What is being asked: Transcribe all data verbatim. Skip the pictures.

--

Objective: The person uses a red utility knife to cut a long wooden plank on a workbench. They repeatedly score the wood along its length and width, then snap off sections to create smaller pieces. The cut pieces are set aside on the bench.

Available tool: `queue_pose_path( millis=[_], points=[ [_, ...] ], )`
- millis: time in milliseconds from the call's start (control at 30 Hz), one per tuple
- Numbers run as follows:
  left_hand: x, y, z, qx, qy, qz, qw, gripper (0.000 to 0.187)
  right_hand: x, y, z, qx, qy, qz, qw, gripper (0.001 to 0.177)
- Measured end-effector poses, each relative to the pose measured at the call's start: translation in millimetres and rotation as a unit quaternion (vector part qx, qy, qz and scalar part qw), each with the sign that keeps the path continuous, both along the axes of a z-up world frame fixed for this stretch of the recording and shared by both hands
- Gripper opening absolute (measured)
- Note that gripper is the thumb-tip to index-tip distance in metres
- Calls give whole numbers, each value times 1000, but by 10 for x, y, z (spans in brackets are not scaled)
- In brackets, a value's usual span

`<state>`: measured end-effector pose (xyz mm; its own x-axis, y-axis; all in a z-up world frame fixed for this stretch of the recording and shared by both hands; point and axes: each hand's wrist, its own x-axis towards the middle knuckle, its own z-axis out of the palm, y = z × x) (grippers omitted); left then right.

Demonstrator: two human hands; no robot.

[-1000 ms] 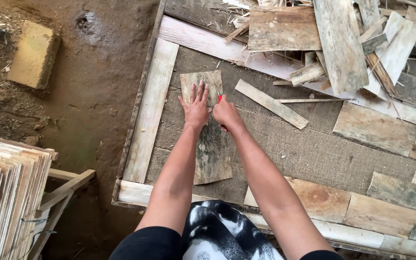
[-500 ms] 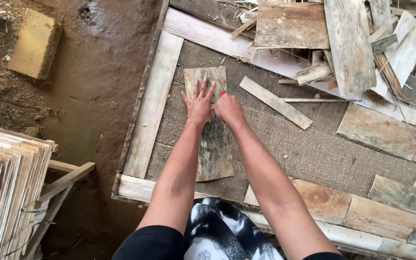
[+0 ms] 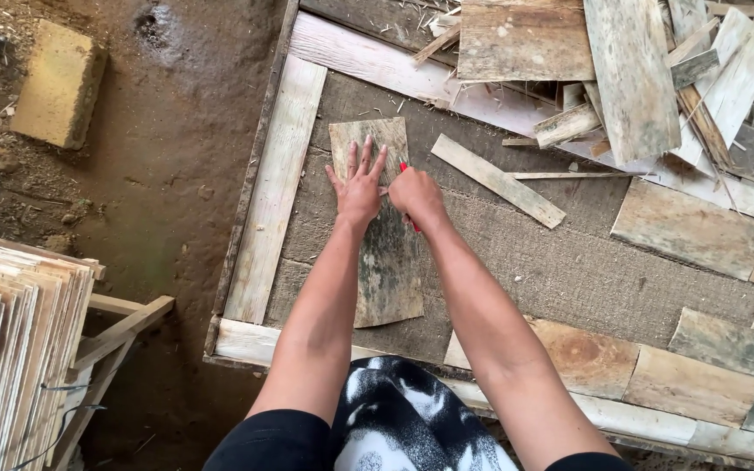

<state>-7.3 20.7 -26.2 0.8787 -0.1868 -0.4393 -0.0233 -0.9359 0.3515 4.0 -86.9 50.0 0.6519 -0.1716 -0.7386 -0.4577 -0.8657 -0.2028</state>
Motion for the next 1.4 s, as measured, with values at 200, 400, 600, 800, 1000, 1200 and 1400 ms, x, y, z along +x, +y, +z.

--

Written answer:
Objective: The person uses a red utility knife to cut a long wooden plank on a workbench. They repeatedly score the wood along its length and width, then snap off sections to create smaller pieces. The cut pieces are set aside on the bench.

Available tool: `queue_pose_path( millis=[_], points=[ [_, ...] ], )`
- millis: time in milliseconds from the call's start (control at 30 Hz), one per tuple
- Numbers run as follows:
  left_hand: x, y, z, qx, qy, qz, qw, gripper (0.000 to 0.187)
  right_hand: x, y, z, qx, qy, qz, qw, gripper (0.001 to 0.177)
- Measured end-effector poses, each relative to the pose measured at the call's start: translation in millimetres and rotation as a unit quaternion (vector part qx, qy, qz and scalar part qw), each with the sign that keeps the path continuous, both along the axes of a z-up world frame fixed for this stretch of the recording and shared by both hands
- Gripper opening absolute (measured)
- Note that gripper is the thumb-tip to index-tip distance in metres
- Calls give whole numbers, each value times 1000, but by 10 for x, y, z (spans in brackets are not scaled)
- In brackets, a value's usual span

`<state>`: measured end-effector pose (xyz mm; its own x-axis, y-axis; all in a z-up world frame fixed for this stretch of the recording and shared by both hands; point and axes: each hand's wrist, its own x-axis towards the middle knuckle, its own z-axis out of the palm, y = z × x) (grippers omitted); left then right.

Demonstrator: two human hands; no robot.

[-1000 ms] 
[-500 ms] 
[+0 ms] 

<state>-7.3 20.7 -26.2 0.8787 -0.1868 -0.4393 -0.0233 -0.9359 0.3515 4.0 -86.9 50.0 0.6519 -0.1716 -0.7386 -0.4577 -0.8657 -0.2028</state>
Motion for the next 1.4 s, as measured, with values at 200, 400, 600, 800, 1000, 1200 and 1400 ms, x, y, z along +x, +y, +z.

The answer is finished.